Ein Kampf der Kulturen tobt im Mutterland der Demokratie. Lesbische Soldatinnen, liebeshungrige Muttersöhnchen, entschlossene Veganer, heldenhafte Football-Spieler und natürlich Reality-TV auf der einen Seite; hart arbeitende, traditionsbewusst-christliche Mutanten mit Liebe zur Familie und Hang zum Kannibalismus auf der anderen. Doch das ist nicht die einzige unterschwellige Botschaft, die Joe Lynch in WRONG TURN 2 zu bieten hat. Denn der Grund, warum Bush das american heart land so sicher in der Hand hat, ist natürlich die Umweltverschmutzung. Schlecht entsorgte chemische Abfälle haben aus West Virginia einen weiteren Bundesstaat fest in republikanischer Hand gemacht.

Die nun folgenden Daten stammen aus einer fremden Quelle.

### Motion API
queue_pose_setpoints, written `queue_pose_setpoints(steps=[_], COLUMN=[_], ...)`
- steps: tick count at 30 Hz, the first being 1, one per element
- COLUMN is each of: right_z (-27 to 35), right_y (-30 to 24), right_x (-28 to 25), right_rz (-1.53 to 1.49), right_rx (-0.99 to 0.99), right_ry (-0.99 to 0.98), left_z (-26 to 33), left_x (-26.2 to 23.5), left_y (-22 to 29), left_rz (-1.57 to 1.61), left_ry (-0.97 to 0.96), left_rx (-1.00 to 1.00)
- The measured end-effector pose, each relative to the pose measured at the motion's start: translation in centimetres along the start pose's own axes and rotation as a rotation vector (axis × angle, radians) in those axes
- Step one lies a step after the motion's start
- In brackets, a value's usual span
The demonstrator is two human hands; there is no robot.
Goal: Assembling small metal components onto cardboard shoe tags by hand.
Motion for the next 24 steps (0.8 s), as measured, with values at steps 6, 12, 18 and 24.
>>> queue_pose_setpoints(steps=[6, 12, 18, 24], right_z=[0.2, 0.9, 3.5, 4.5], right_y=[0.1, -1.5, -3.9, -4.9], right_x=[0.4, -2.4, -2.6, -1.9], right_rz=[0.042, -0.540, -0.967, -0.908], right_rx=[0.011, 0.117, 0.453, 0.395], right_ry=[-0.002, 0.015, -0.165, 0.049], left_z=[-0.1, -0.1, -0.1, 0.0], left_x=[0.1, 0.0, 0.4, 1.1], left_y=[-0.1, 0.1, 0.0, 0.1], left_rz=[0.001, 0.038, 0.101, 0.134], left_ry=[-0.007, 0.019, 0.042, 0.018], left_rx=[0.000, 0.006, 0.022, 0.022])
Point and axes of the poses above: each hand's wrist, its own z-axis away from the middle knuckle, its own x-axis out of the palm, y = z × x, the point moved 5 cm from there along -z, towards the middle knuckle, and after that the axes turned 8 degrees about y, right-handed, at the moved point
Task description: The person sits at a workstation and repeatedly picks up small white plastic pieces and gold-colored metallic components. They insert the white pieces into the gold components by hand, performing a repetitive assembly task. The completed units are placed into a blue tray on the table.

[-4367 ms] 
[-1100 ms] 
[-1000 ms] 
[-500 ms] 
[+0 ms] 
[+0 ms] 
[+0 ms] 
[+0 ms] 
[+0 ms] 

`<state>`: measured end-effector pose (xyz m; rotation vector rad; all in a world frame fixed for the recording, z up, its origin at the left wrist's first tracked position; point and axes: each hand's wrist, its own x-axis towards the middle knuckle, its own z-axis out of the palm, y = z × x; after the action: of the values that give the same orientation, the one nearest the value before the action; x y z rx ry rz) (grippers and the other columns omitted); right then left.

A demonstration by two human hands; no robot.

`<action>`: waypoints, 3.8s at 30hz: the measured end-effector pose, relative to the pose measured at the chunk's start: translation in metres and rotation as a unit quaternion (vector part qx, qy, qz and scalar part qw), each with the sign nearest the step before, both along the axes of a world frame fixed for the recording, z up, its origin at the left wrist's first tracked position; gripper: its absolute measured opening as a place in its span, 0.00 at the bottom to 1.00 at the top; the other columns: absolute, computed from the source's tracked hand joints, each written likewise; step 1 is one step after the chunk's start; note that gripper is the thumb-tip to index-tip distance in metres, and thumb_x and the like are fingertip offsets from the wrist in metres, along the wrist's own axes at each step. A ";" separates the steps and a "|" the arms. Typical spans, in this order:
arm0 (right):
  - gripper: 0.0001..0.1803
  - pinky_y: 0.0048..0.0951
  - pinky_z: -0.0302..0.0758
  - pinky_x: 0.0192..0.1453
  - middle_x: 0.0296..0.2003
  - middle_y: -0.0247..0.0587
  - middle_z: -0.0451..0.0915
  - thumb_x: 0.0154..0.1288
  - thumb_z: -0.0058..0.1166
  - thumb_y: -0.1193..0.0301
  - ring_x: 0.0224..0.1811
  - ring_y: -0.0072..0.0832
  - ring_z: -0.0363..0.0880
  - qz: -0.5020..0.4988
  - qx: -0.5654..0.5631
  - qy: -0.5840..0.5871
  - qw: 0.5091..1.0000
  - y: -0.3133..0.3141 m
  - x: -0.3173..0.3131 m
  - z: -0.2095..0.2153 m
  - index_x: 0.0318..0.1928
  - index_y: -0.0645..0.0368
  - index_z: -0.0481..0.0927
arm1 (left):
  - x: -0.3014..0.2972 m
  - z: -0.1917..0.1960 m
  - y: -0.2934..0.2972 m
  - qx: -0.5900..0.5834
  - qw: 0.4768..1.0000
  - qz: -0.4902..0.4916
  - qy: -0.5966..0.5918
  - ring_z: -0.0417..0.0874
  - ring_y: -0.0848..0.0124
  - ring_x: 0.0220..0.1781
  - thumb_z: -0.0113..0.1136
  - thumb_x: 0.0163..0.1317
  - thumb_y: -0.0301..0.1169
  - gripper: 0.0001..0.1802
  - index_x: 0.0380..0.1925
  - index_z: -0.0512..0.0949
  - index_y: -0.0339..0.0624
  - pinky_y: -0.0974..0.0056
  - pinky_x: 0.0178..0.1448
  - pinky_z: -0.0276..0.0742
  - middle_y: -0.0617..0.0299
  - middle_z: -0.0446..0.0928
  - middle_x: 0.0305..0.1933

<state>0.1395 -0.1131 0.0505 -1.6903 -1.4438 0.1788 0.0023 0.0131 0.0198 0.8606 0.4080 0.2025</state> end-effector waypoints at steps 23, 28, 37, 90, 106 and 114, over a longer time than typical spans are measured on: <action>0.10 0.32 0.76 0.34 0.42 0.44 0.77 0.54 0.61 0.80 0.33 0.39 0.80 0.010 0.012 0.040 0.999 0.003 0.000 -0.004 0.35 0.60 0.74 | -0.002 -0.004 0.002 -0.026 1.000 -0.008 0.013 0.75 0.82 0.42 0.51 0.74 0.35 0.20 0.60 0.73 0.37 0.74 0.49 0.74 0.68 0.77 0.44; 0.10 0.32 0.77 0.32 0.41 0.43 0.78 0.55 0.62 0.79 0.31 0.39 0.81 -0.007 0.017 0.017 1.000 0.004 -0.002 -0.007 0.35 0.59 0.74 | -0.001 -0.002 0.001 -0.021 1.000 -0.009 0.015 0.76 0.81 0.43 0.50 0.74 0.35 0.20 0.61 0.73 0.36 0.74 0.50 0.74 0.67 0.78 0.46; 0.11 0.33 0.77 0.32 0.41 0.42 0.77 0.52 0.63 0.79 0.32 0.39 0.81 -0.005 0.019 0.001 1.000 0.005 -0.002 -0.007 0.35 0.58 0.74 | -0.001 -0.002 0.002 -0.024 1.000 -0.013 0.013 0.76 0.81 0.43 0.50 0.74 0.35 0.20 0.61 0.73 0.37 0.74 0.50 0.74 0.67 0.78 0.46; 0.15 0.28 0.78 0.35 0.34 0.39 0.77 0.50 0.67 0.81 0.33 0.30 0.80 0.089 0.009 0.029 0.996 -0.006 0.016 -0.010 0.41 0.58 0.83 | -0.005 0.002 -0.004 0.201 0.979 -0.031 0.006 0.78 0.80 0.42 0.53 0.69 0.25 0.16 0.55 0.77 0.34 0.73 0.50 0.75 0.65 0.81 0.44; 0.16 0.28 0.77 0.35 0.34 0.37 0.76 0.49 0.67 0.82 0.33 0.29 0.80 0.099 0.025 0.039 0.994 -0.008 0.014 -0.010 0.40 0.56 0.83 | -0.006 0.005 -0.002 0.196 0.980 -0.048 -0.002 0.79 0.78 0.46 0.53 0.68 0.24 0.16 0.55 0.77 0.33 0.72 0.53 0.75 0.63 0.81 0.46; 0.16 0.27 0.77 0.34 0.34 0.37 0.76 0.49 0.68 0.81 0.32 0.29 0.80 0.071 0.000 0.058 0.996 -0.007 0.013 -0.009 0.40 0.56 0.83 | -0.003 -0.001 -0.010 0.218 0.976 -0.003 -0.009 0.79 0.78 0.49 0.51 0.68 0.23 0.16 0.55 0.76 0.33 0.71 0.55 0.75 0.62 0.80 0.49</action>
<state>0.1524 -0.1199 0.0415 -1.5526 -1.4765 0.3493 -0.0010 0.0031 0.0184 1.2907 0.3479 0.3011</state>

Ausgerechnet in dieser waldreichen Einöde will irgendein Trottel "Ultimate Survival Apocalypse" drehen, quasi "Holt mich hier raus, ich bin Scheiße" mit einem Schuß Weltuntergang. Doch schnell wird klar, dass das Ganze weitaus interessanter ist, wenn man auch die Einheimischen mitspielen lässt.
Viel zu sagen, hab ich hier eigentlich nicht. Schlechte Schauspieler (einzig Henry Rollins ist als Rambo/Dutch bestenfalls Durchschnitt), keine Atmosphäre, nur gelegentlich etwas Spannung und ein Hauch von Sleaze. Dafür allerdings recht viel Gore. Und der kommt ohne Vorwarnung oder langes Zaudern und verhindert so das Wachkoma vor dem Bildschirm. Für den Gorehound wohl sehenswert; alle anderen können diesen Film problemlos auslassen.